Au Gabon, le climat politique se tend à mesure que le projet de révision constitutionnelle porté par le gouvernement d’Ali Bongo Ondimba avance à grands pas. L’opposition, réunie au sein d’une large coalition, a lancé ce 2 juin 2025 un appel à la mobilisation générale pour s’opposer à ce qu’elle qualifie de « coup de force institutionnel ». Les prochaines semaines s’annoncent décisives pour l’avenir démocratique du pays, où la rue et les institutions pourraient entrer en confrontation directe.
Le projet de révision, présenté comme une modernisation des institutions, prévoit notamment l’allongement du mandat présidentiel de cinq à sept ans, la suppression de la limitation du nombre de mandats et le renforcement des pouvoirs de l’exécutif au détriment du Parlement. Pour le camp présidentiel, il s’agit d’adapter la Constitution aux « exigences de stabilité et d’efficacité dans la gouvernance ». Mais pour l’opposition, cette réforme vise avant tout à permettre à Ali Bongo, au pouvoir depuis 2009, de se maintenir indéfiniment à la tête de l’État.

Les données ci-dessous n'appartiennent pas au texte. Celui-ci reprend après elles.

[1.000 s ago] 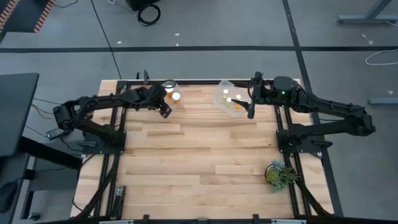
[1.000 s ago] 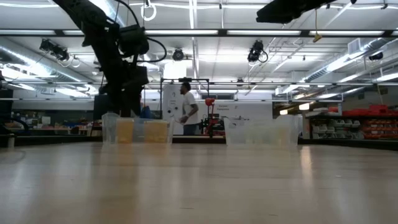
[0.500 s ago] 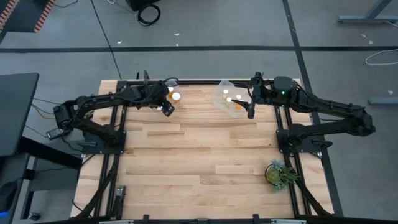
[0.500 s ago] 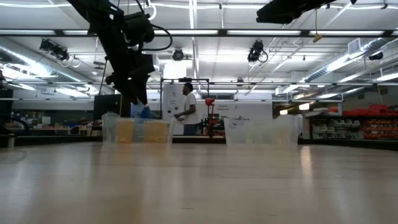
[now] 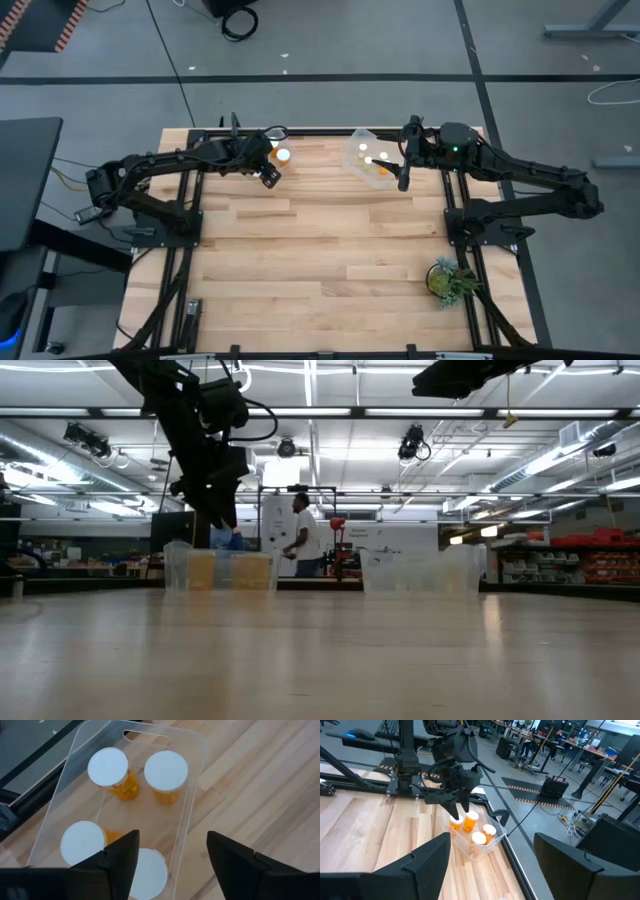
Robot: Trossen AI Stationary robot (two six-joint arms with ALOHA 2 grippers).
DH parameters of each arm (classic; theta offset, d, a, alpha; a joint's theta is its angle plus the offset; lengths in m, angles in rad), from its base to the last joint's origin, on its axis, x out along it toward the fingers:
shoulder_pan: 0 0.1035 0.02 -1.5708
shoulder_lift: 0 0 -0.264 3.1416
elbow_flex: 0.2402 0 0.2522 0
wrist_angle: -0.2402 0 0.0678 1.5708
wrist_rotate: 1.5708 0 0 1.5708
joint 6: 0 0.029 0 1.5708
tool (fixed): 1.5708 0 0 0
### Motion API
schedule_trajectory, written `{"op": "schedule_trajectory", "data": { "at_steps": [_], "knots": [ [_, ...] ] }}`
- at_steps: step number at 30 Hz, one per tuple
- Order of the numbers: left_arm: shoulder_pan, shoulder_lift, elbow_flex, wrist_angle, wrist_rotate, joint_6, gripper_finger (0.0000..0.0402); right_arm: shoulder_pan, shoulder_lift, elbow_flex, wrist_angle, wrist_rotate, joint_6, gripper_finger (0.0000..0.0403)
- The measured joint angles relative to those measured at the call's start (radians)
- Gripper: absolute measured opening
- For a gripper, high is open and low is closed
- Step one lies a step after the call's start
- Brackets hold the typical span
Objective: Pick and place medicine bottles into bin by pill shape (circle, oval)
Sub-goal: Return to Home Position
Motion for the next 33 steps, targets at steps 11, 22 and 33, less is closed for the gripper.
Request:
{"op": "schedule_trajectory", "data": {
  "at_steps": [11,22,33],
  "knots": [
    [-0.038,0.000,-0.001,-0.038,0.021,0.064,0.0226,0.000,0.000,0.000,-0.008,0.000,0.000,0.0294],
    [-0.124,0.000,-0.001,-0.038,0.026,0.098,0.0195,0.000,0.000,0.000,-0.020,0.000,-0.007,0.0294],
    [-0.123,-0.028,-0.002,-0.077,0.058,0.177,0.0169,0.000,0.000,0.000,-0.026,0.000,-0.008,0.0294]
  ]
}}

La société civile, très active sur les réseaux sociaux, relaie massivement les appels à manifester. Plusieurs syndicats, associations de jeunes et mouvements citoyens ont annoncé leur intention de descendre dans la rue dans les prochains jours. Des rassemblements sont prévus à Libreville, Port-Gentil et Franceville, malgré l’interdiction de toute manifestation non autorisée par les autorités. Les leaders de l’opposition, dont Jean Ping et Paulette Missambo, multiplient les réunions publiques et les déclarations dans la presse pour mobiliser leurs partisans.
La tension est palpable dans la capitale, où un important dispositif policier a été déployé autour des bâtiments officiels. Les autorités affirment vouloir garantir l’ordre public et prévenir tout débordement, mais les ONG de défense des droits humains dénoncent une « militarisation de l’espace public » et des arrestations préventives d’opposants. Amnesty International et Human Rights Watch ont appelé le gouvernement gabonais à respecter le droit de manifester et à garantir la liberté d’expression.

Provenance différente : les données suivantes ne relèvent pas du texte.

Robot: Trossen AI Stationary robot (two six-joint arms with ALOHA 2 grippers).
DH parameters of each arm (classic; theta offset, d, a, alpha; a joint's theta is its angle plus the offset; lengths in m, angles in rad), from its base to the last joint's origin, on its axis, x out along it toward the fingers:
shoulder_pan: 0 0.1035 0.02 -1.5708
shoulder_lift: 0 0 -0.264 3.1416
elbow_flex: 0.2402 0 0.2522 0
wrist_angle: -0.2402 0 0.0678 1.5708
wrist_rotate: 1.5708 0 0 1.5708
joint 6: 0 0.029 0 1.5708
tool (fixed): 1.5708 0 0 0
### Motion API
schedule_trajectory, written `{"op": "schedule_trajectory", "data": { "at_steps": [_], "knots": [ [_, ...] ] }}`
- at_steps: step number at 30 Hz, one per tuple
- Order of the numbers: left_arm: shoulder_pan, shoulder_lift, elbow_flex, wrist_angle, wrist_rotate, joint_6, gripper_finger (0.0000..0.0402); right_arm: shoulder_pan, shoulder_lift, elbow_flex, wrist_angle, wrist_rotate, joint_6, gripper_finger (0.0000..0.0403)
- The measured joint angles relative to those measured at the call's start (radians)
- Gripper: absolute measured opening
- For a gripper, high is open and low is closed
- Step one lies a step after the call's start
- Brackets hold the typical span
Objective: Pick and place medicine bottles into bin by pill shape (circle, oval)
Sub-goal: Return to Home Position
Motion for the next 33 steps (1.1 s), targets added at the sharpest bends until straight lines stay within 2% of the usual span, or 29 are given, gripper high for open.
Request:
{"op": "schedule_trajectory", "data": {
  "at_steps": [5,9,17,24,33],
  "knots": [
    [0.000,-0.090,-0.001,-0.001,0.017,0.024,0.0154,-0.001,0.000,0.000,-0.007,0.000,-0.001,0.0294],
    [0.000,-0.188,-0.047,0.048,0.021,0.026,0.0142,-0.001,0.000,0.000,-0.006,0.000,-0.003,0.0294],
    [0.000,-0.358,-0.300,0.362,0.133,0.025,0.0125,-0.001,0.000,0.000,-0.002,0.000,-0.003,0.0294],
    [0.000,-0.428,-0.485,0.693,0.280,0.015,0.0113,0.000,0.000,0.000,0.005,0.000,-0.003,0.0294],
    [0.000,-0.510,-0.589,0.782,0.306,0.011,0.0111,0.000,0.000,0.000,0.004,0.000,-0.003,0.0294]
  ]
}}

Le contexte politique est d’autant plus explosif que le Gabon sort à peine d’une période de crise institutionnelle, marquée par la contestation des résultats de la présidentielle de 2023 et des accusations de fraudes massives. La confiance entre les citoyens et les institutions reste fragile, et la moindre étincelle pourrait rallumer la contestation. L’opposition, qui s’était divisée lors des dernières élections, semble aujourd’hui plus unie que jamais face à ce qu’elle considère comme une remise en cause des acquis démocratiques.

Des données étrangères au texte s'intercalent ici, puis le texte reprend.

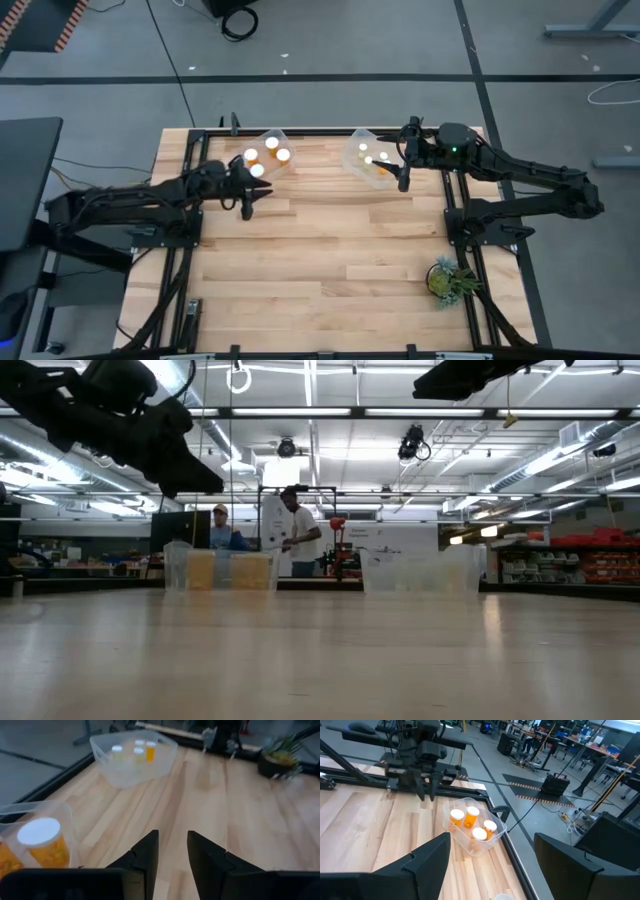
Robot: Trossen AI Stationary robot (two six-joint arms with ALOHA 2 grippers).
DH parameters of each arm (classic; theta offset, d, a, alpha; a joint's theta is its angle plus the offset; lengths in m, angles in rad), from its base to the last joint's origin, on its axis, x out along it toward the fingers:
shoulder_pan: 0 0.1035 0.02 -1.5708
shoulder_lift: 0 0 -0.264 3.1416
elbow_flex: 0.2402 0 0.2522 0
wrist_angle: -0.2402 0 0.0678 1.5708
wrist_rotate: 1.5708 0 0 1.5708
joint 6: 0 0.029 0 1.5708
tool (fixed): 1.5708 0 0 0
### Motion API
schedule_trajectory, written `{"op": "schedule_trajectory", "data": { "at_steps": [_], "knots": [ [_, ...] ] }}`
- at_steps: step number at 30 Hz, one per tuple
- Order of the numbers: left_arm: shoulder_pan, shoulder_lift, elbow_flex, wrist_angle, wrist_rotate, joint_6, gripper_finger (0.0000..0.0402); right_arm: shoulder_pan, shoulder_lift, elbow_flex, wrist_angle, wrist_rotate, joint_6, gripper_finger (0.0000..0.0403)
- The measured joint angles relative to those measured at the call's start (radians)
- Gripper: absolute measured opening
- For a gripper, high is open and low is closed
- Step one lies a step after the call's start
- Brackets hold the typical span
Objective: Pick and place medicine bottles into bin by pill shape (circle, oval)
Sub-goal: Return to Home Position
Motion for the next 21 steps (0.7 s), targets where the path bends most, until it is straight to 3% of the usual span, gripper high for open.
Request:
{"op": "schedule_trajectory", "data": {
  "at_steps": [21],
  "knots": [
    [0.000,-0.552,-0.228,-0.010,0.012,-0.022,0.0107,0.000,0.000,0.000,0.000,-0.037,-0.026,0.0294]
  ]
}}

Le gouvernement, de son côté, tente de rassurer la communauté internationale en promettant un dialogue inclusif et en invitant les partenaires étrangers à observer le processus de révision. Mais la plupart des chancelleries occidentales restent prudentes, appelant au respect de l’État de droit et à la retenue de toutes les parties. L’Union africaine a dépêché une mission d’observation, tandis que la France, partenaire historique du Gabon, suit la situation avec attention.
Les enjeux de cette réforme dépassent le seul cadre institutionnel. Pour de nombreux Gabonais, il s’agit d’un test pour la vitalité de la démocratie et la capacité du pays à organiser une alternance pacifique. Les jeunes, en particulier, expriment leur lassitude face à la longévité du pouvoir et réclament plus de transparence et de participation. Les réseaux sociaux, devenus un espace de mobilisation et de débat, jouent un rôle clé dans la diffusion des mots d’ordre et la coordination des actions.
À mesure que la date du vote parlementaire approche, le bras de fer s’intensifie. L’opposition menace de boycotter les travaux de l’Assemblée et appelle à la désobéissance civile si la réforme est adoptée sans consultation populaire. Le gouvernement, lui, mise sur la fermeté et la légitimité de sa majorité parlementaire. Les prochains jours seront décisifs pour l’issue de ce face-à-face, qui pourrait redéfinir l’équilibre des pouvoirs au Gabon.
La mobilisation générale appelée par l’opposition représente un moment de vérité pour la démocratie gabonaise. Si le dialogue l’emporte sur la confrontation, le pays pourrait sortir grandi de cette épreuve. Mais si la répression prévaut, le risque d’une nouvelle crise politique et sociale est réel. Le Gabon, à la croisée des chemins, doit choisir entre la consolidation de l’État de droit et la tentation de la dérive autoritaire.